しかし、こんな学院の生徒を狙う理由は全く見当がつかないけどな……」
怖い話で六人共静かになってしまった。
もし、この場をその殺し屋が見ているかもしれないと思うと、警戒もしてしまい、僕は人知れずに【気配探知】を使ってしまう。
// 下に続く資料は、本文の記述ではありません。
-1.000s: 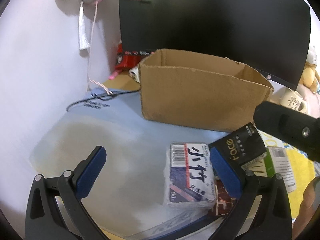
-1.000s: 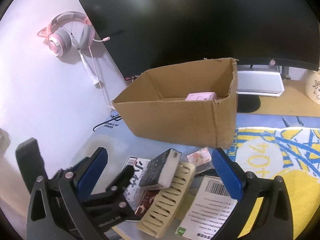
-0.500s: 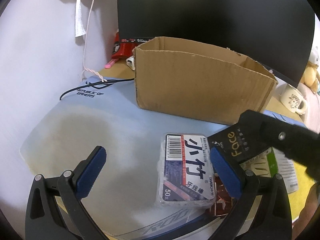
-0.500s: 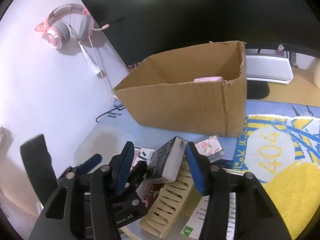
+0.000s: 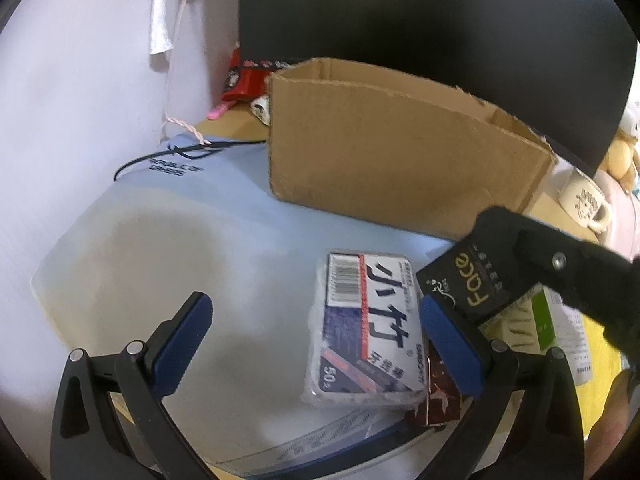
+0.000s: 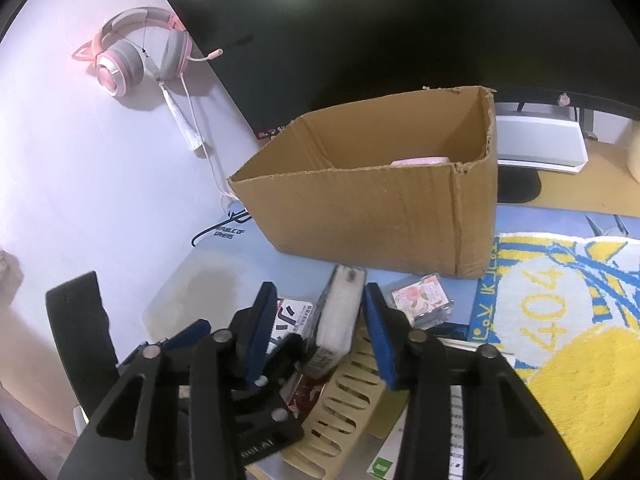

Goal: Organize objects

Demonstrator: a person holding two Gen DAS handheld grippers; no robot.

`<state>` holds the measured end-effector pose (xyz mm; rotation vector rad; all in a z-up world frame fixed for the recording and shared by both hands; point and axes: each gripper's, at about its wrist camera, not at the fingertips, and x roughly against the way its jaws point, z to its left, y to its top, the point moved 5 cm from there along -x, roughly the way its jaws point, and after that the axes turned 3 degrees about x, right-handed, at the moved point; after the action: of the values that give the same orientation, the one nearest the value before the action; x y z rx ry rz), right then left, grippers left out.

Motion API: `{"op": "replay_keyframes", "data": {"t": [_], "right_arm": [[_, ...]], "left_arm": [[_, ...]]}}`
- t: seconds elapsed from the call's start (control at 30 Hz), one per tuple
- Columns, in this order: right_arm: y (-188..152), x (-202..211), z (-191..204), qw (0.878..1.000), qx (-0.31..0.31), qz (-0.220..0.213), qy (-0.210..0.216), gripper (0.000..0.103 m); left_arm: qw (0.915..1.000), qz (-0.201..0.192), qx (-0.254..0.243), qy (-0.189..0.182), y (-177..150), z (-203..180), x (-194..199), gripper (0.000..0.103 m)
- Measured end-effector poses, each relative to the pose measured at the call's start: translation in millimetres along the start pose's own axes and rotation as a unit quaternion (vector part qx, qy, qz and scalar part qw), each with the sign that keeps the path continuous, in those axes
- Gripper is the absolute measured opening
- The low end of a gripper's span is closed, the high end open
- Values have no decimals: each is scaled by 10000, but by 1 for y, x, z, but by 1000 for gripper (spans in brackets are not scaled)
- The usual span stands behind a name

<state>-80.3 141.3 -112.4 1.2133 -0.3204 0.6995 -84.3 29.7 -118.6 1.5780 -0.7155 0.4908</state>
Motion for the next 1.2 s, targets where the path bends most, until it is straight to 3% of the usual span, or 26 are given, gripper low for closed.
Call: {"op": "replay_keyframes", "data": {"t": [0.3,0.33,0.37,0.4,0.57,0.7,0.8,0.93,1.2], "right_arm": [[-8,-8,12,9996,205,106,-130,44],[-8,-8,13,9994,235,80,-253,40],[-8,-9,10,9980,189,2,-603,23],[-8,-9,8,9971,147,-17,-751,18],[-8,-11,2,9979,-106,-86,-639,17],[-8,-10,3,9979,-48,-133,-635,17],[-8,-9,4,9979,-64,-148,-628,17],[-9,-13,4,9979,-133,-100,-622,17],[-10,-13,9,9977,63,-112,-665,17]], "left_arm": [[9999,128,-34,8,-2,-5,-5,103],[9999,134,-4,19,-1,-3,-5,103],[9999,131,8,39,-1,-2,-5,103],[9999,126,7,58,0,-2,-4,103],[9999,87,17,131,-3,0,-6,103],[9990,372,222,-142,-8,4,-15,103],[9994,273,211,16,-7,6,-15,102],[9995,257,72,156,-8,5,-15,85],[9987,213,-192,421,-9,2,-16,81]]}}
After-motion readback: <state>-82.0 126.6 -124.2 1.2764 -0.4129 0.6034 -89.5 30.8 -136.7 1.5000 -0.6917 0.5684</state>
それでやっと気付いた。僕達の背後に人がいるという事を。
「やめておきなよ」
柔和な声があって振り向くと、ひとしきり吹く風が彼の長い髪を靡かせる。
僕は咄嗟に戦闘態勢に入ってしまった。
それまで怖い話をしていたからではなく、彼が僕を見ていたから。
見覚えのある色合いの灰色の髪に、鋭くも奥床しい目付き。引き締まった体と佇まいからは強者の風格が感じられ、悪戯な笑みは遊び心があるように思える。
「君が、賢者Ⅱ世――だね」
言葉が詰まる。
圧倒的な圧が放たれているような錯覚に陥り、口を開くのも憚られた。
剣を腰に刺しているわけでもないのに、僕の右手は左腰に構えられる。
僕が無言なのを鼻で笑い、「まぁいい」と目を瞑った。
おそらく自分に戦闘意志はないと示したかったのだろうが、それでも僕は彼の動きを見逃さないように集中する。
「事件の件は、気になるだろうけど――俺達に任せて欲しい。
あまり考え込まずに背後に気を付けながら寮に戻りなさい。
特に、ゼクト君。君には、まだ死んでほしくないからね」
自然な笑みであると同時に余裕の笑みに思えた表情を僕達に振りまき、校舎の方へと戻っていく。
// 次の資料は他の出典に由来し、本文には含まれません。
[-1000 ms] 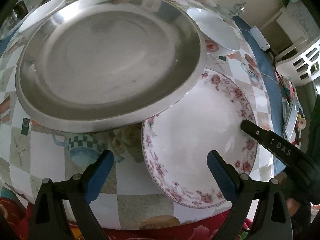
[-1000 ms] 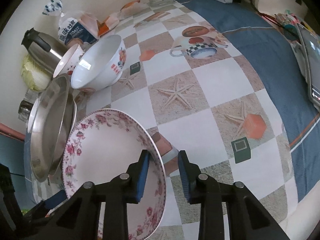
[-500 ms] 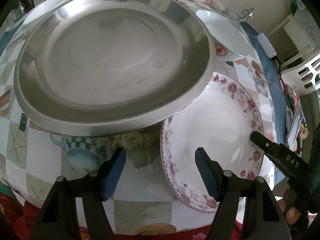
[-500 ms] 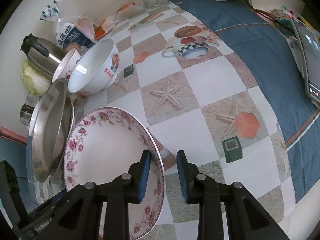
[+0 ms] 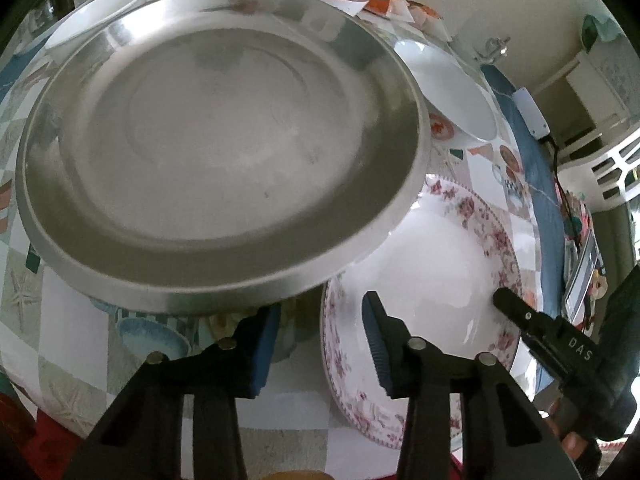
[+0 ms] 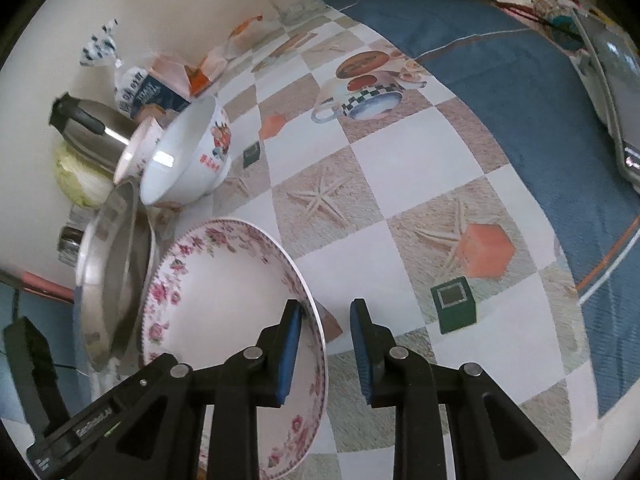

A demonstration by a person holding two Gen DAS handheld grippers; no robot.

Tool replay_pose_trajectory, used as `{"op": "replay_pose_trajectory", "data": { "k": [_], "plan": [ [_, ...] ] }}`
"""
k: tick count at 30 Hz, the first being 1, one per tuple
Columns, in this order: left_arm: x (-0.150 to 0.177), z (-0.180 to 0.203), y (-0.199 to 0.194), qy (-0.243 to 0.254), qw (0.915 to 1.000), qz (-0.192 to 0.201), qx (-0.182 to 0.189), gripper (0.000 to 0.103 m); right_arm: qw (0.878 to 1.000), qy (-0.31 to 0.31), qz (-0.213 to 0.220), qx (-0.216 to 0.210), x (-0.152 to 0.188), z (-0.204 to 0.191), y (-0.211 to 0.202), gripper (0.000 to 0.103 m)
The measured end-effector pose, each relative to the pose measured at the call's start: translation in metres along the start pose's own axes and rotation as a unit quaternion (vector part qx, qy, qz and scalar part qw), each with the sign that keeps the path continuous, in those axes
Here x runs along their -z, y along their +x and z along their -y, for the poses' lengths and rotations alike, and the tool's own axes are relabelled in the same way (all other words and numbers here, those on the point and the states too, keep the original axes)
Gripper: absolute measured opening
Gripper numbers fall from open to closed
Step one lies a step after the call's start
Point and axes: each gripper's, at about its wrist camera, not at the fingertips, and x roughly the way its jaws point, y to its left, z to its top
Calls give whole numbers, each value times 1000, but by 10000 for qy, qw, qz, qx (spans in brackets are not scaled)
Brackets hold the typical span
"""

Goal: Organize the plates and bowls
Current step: 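Lift the floral plate up on edge with the right gripper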

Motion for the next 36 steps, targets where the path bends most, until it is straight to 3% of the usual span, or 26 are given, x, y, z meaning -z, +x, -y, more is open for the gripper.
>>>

最後の言葉の意図は読めないが、彼が振り返ったことで緊張の糸が切れ、構えをやめて安堵から力が抜ける。
どうやら、他の五人も同じ状態だったようで僕みたいに構えまではいかないまでも絶句はしていた。
ラスター君に至っては、口をあんぐりさせて固まっている。
「あれ、うちの学院最強の『帝王のレオリア』だぜ……ゾッとした」
また大層な名前だけど、確かに『帝王』と呼ぶにふさわしい異端さを持っている。
正直、近づきたくない人だ。
「だけど、スゲーな。強くなったら、存在だけであたし達みたいのは手の足も出なくなっちまうんだからな」
確かにそんな感じだった。
一歩でも動けば、彼の攻撃が来るのではないかと想像してしまうほどだった。
今日は色んな意味で大変な一日となり、寮に戻った頃には殺人鬼のことは頭になく、レオリアさんの存在が自分の中で大きいのを感じていた。